** Instructions for the task **
Pull out every line from the listing that has the word "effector".

** Supplied data **
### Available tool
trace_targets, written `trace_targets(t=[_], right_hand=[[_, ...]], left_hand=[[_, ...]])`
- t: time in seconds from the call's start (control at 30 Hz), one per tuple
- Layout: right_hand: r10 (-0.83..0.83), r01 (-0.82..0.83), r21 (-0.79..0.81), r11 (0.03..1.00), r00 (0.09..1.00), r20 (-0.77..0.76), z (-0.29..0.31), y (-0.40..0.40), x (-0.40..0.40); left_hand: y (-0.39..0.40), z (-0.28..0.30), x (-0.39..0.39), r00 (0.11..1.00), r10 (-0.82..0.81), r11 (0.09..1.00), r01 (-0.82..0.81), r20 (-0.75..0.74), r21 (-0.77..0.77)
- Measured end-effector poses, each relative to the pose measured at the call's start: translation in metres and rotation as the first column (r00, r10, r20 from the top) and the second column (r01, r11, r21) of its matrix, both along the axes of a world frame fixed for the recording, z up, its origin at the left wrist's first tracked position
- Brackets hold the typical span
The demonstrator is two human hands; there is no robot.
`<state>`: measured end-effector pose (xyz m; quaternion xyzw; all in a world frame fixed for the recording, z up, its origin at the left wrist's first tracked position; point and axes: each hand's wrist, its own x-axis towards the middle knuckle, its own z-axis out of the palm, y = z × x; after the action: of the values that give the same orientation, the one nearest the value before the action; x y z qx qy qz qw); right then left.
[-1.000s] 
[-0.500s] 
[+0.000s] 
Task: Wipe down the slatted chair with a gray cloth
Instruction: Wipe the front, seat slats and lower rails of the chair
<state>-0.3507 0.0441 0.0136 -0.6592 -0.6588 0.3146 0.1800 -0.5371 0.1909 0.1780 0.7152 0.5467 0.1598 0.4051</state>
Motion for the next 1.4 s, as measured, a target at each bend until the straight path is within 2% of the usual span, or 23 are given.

** Finished exercise **
- Measured end-effector poses, each relative to the pose measured at the call's start: translation in metres and rotation as the first column (r00, r10, r20 from the top) and the second column (r01, r11, r21) of its matrix, both along the axes of a world frame fixed for the recording, z up, its origin at the left wrist's first tracked position
`<state>`: measured end-effector pose (xyz m; quaternion xyzw; all in a world frame fixed for the recording, z up, its origin at the left wrist's first tracked position; point and axes: each hand's wrist, its own x-axis towards the middle knuckle, its own z-axis out of the palm, y = z × x; after the action: of the values that give the same orientation, the one nearest the value before the action; x y z qx qy qz qw); right then left.

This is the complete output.